Cennette mekân ve zaman

Cennet hayatında insanın mekân ve zamanla alâkası nasıl olacak? İnsan bu dünyadaki gibi zaman ve mekâna tam olarak bağlı mı olacak, yoksa zaman ve mekânın tesirinden kurtulacak mı? Cisim ve ruh noktasında nasıl bir hayat süreceğiz? Bu ve benzeri suâllere cevap olması açısından 28. Söz’den üç tâbiri nazarlara sunarak kısa birer izah yapmak istiyoruz.

Birinci tâbir:

“Cisim, eğer hayatî olsa, eczâ-i bedenî dâim terkib ve tahlildedir, inkırâza mahkûmdur, ebediyete mazhar olamaz. Ekl ve şürb, bekà-i şahsî ve muâmele-i zevciye ise, bekà-i nev’î içindir ki, şu âlemde birer esas olmuşlar. Âlem-i ebediyette ve âlem-i uhrevîde şunlara ihtiyaç yoktur. Neden Cennetin en büyük lezâizi sırasına geçmişler?” (Sözler: 459.)

Bu tabirdeki en mühim cümle hiç kuşkusuz, “Âlem-i ebediyette ve âlem-i uhrevîde şunlara ihtiyaç yoktur” cümlesidir. Bu cümleden anlaşılan şudur: Ahiret âlemlerinde, haşir meydanında, mahşerde, cennette ve diğer ahiret âlemlerinde insanın hayatının devam etmesi için yeme ve içmeye ve havaya ihtiyacı olmayacaktır. Bu dünya şartlarına baktığınız zaman yemek yemeksizin ancak altmış gün yaşayabiliriz. Susuz altı gün, havasız da altı dakika. Eğer altı dakika hava teneffüs etmezsek ölür gideriz, hayatımız sona erer.

Yukarıdaki ifadeye göre ahiret âlemlerinde ise ne havaya, ne suya ve ne de yemek yemeye ihtiyaç vardır.
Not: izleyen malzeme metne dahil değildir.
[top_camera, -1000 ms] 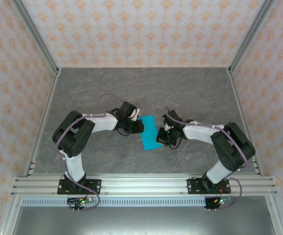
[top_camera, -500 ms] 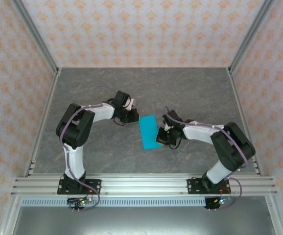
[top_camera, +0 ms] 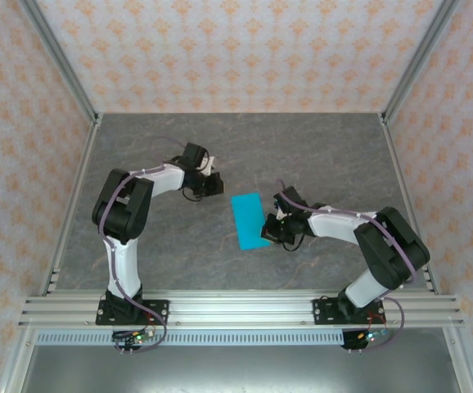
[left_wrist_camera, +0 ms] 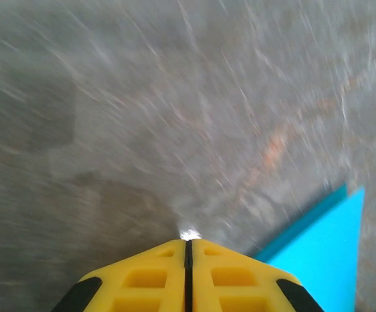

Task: Fold a paper plane with a square sheet of paper (fold left side to right side)
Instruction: First fold the square sheet of paper in half at the center of the table.

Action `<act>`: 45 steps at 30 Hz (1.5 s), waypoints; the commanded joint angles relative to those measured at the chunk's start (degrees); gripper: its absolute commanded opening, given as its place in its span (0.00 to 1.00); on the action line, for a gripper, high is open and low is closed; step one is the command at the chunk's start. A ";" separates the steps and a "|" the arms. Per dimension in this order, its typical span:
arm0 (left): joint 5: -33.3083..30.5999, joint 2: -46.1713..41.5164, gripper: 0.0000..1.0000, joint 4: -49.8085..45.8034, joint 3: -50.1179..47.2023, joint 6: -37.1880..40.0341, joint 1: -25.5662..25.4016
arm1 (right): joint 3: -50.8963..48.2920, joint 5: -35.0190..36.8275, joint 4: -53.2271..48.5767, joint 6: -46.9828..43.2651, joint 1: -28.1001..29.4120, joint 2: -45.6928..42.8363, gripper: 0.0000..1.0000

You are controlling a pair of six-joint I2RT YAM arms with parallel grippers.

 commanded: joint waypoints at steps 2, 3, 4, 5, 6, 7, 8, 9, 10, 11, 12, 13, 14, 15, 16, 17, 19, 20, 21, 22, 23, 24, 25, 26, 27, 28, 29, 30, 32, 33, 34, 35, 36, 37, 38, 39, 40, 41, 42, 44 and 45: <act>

Ahirette bin sene yemek yemesek, su içmesek veya hava almasak ölmeyeceğiz. Yani hayatımızın devamı için bunlara ihtiyaç olmayacak. Cennette ihtiyaçtan değil, sadece lezzet ve zevk için yenip içilecek.

Bu dünya şartlarında ise insan yemeye ve içmeye muhtaç. Bu durum da, biz insanların bir ölçüde mekân ve zaman bağlılığını ifade ediyor. Zira bize toprak tarafından gelen nimetler bir mekân ve zaman istiyor. Belli bir süre içinde meyveler, sebzeler yetişiyor. Semadan yağmur iniyor, yerden su fışkırıyor. Dağlar ve ormanlar havayı temizleyip insanın ihtiyacı olan oksijeni yetiştiriyor. İşte bütün bu faaliyetler insanın bu dünyada zaman ve mekâna tam bağlılığının göstergesi.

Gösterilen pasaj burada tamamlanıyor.